Would you reproduce every line of the material exactly?

--------

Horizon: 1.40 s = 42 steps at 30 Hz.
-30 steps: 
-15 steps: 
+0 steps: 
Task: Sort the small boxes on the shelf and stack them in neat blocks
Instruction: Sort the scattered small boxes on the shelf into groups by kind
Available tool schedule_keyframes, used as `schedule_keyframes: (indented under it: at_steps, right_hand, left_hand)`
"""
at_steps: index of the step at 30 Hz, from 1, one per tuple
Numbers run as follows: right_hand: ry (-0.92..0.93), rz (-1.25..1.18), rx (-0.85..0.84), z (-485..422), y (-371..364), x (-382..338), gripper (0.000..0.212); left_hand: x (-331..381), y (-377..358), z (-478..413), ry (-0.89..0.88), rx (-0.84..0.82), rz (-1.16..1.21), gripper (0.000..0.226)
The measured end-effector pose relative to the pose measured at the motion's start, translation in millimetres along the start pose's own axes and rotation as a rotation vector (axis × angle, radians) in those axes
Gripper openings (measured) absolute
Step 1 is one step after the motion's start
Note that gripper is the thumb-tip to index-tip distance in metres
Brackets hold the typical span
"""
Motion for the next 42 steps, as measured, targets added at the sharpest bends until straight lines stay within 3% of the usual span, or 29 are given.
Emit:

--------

## Answer to this task:
Horizon: 1.40 s = 42 steps at 30 Hz.
-30 steps: 
-15 steps: 
+0 steps: 
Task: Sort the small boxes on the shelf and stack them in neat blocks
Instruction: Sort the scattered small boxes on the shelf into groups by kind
Available tool schedule_keyframes, used as `schedule_keyframes: (indented under it: at_steps, right_hand, left_hand)`
"""
at_steps: index of the step at 30 Hz, from 1, one per tuple
Numbers run as follows: right_hand: ry (-0.92..0.93), rz (-1.25..1.18), rx (-0.85..0.84), z (-485..422), y (-371..364), x (-382..338), gripper (0.000..0.212); left_hand: x (-331..381), y (-377..358), z (-478..413), ry (-0.89..0.88), rx (-0.84..0.82), rz (-1.16..1.21), gripper (0.000..0.226)
The measured end-effector pose relative to the pose measured at the motion's start, translation in millimetres along the start pose's own axes and rotation as a rotation vector (axis × angle, radians) in those axes
Gripper openings (measured) absolute
Step 1 is one step after the motion's start
Note that gripper is the thumb-tip to index-tip distance in metres
Brackets hold the typical span
"""
Motion for the next 42 steps, as measured, targets added at the sharpest bends until straight lines stay within 3% of the usual span, or 29 are given.
Emit:

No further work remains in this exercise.